== Task details ==
Copy each line in the data that includes the word "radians".

——

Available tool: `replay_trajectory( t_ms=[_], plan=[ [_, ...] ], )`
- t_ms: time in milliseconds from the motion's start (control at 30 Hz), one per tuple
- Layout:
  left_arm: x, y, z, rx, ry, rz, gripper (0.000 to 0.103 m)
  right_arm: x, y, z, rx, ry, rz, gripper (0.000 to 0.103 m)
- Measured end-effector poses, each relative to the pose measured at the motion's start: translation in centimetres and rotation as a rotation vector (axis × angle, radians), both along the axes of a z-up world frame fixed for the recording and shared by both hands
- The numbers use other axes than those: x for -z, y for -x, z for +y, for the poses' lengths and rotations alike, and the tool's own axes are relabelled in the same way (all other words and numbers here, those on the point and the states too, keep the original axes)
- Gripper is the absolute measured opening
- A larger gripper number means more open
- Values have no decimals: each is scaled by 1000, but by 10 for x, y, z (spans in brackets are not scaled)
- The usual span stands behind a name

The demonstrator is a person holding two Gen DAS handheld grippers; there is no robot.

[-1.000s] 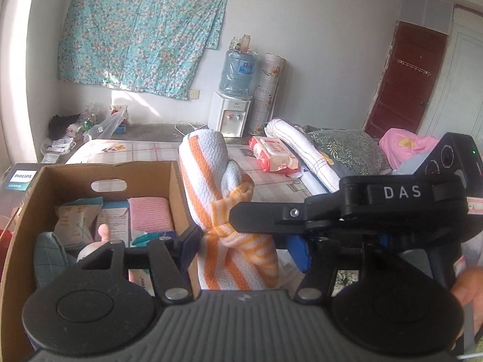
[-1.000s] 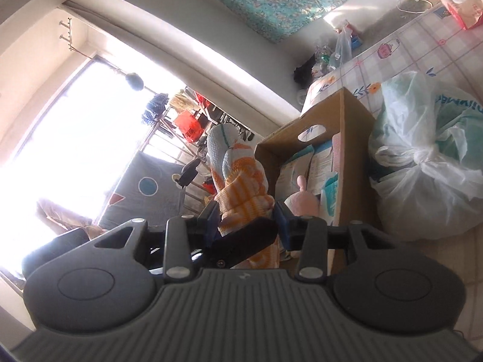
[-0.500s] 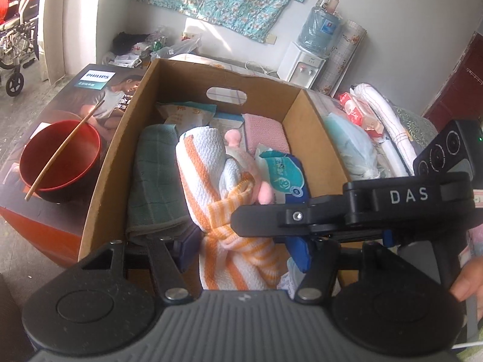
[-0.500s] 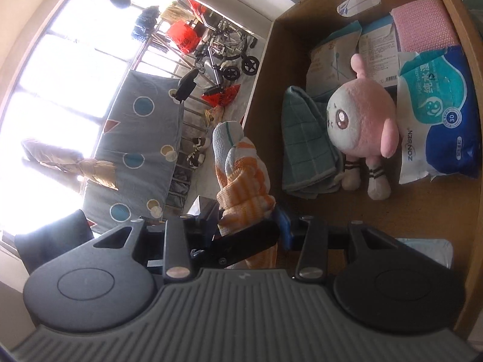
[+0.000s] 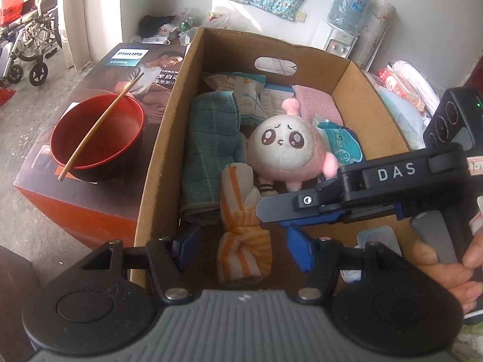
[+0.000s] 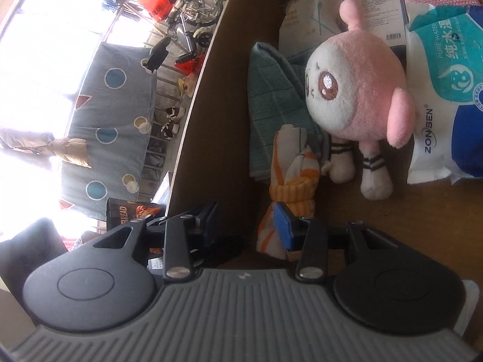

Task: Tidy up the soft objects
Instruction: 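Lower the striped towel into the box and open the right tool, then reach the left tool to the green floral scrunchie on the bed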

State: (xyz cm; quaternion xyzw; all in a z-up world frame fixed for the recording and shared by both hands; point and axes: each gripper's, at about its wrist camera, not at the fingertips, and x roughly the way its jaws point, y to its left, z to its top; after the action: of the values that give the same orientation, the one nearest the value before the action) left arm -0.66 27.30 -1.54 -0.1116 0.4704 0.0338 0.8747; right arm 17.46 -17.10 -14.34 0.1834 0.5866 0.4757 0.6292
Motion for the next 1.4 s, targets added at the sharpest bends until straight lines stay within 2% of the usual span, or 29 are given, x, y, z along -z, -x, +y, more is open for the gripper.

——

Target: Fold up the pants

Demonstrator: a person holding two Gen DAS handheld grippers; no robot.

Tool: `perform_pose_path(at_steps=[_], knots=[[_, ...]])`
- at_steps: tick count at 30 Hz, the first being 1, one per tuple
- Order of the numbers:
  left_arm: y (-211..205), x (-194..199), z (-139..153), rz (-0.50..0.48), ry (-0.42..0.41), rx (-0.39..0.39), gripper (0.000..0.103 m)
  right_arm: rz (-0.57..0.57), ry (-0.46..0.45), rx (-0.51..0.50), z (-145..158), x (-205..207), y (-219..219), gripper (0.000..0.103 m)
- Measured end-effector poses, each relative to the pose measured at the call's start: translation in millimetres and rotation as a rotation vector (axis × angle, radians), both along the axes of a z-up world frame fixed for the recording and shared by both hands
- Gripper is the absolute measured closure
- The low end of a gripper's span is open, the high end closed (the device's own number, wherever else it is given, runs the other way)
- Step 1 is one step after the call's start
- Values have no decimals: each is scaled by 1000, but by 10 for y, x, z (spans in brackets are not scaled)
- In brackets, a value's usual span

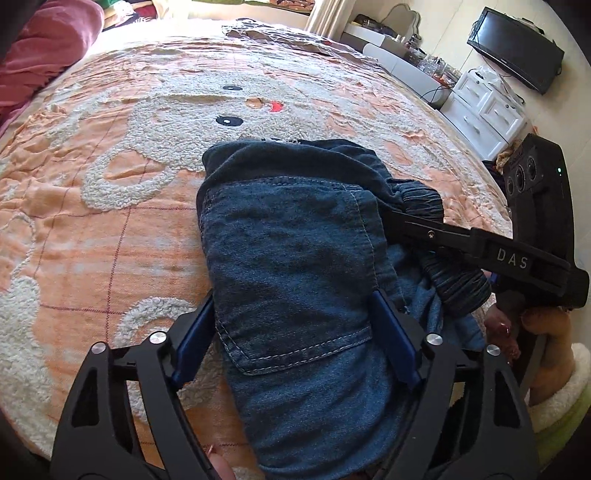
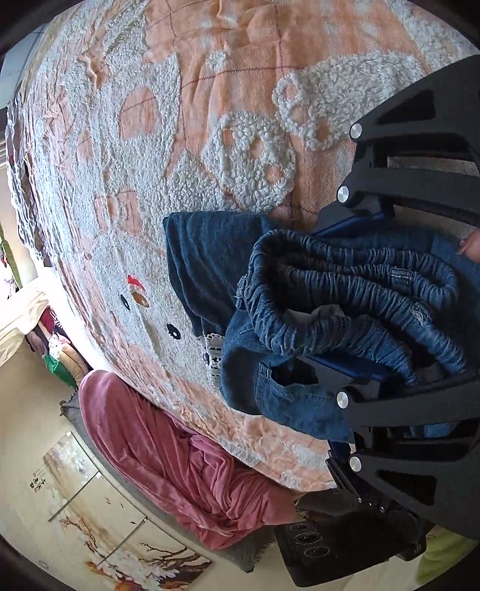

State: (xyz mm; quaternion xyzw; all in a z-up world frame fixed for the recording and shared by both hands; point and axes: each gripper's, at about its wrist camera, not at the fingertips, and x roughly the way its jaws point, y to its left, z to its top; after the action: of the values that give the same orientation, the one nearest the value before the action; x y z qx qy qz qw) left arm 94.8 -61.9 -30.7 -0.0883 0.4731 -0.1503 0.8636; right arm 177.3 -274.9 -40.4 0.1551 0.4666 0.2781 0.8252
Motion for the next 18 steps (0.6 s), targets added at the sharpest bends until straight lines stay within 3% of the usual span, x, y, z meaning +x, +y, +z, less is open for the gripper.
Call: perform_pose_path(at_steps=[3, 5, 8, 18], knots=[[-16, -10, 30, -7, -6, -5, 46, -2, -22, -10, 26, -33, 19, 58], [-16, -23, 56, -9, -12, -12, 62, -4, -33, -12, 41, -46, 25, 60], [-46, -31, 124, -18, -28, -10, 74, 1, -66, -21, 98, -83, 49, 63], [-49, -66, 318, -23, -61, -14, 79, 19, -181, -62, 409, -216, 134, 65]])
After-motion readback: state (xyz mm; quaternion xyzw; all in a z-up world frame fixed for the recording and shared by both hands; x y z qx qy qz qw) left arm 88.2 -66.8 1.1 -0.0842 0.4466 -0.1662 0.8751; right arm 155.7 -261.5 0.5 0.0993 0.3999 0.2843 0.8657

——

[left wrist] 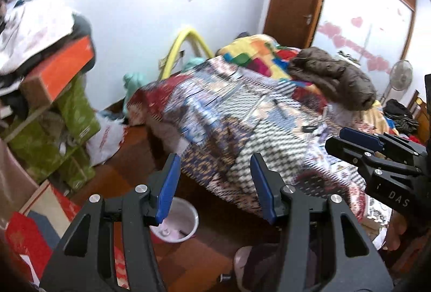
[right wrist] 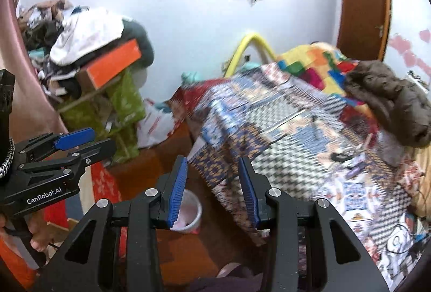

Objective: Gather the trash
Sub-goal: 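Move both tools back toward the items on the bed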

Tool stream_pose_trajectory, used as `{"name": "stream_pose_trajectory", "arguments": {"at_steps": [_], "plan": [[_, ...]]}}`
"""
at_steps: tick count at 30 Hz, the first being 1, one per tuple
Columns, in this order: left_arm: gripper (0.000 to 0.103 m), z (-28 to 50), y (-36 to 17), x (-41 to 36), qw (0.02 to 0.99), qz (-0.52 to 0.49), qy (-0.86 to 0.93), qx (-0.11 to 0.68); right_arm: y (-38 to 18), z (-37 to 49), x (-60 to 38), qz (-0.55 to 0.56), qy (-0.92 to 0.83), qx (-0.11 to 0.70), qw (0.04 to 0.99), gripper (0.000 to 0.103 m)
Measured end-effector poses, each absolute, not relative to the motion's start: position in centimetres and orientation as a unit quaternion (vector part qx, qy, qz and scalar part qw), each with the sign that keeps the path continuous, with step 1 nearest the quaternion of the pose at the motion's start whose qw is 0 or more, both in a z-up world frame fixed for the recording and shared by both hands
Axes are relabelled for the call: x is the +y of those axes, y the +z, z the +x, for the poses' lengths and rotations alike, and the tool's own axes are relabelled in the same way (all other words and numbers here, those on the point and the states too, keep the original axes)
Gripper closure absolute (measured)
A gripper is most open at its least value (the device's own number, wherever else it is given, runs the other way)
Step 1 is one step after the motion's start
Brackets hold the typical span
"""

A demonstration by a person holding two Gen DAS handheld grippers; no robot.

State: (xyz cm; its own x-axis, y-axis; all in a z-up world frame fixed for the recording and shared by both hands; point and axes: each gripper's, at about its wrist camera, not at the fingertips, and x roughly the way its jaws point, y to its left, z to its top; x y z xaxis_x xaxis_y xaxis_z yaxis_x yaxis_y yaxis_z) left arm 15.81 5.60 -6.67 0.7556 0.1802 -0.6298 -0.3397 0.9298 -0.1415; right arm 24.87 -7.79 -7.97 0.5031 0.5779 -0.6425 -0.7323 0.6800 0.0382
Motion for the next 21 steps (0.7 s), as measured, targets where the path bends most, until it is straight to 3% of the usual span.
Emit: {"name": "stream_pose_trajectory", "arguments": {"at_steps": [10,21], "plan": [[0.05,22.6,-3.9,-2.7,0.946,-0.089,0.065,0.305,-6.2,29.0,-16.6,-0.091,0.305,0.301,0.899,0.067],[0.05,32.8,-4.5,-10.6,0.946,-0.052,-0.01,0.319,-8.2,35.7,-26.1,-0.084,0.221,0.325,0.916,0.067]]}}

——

== Written solution ==
- Measured end-effector poses, each relative to the pose measured at the motion's start: translation in centimetres and rotation as a rotation vector (axis × angle, radians), both along the axes of a z-up world frame fixed for the recording and shared by both hands
- Measured end-effector poses, each relative to the pose measured at the call's start: translation in millimetres and rotation as a rotation vector (axis × angle, radians), both along the axes of a z-up world frame fixed for the recording and shared by both hands

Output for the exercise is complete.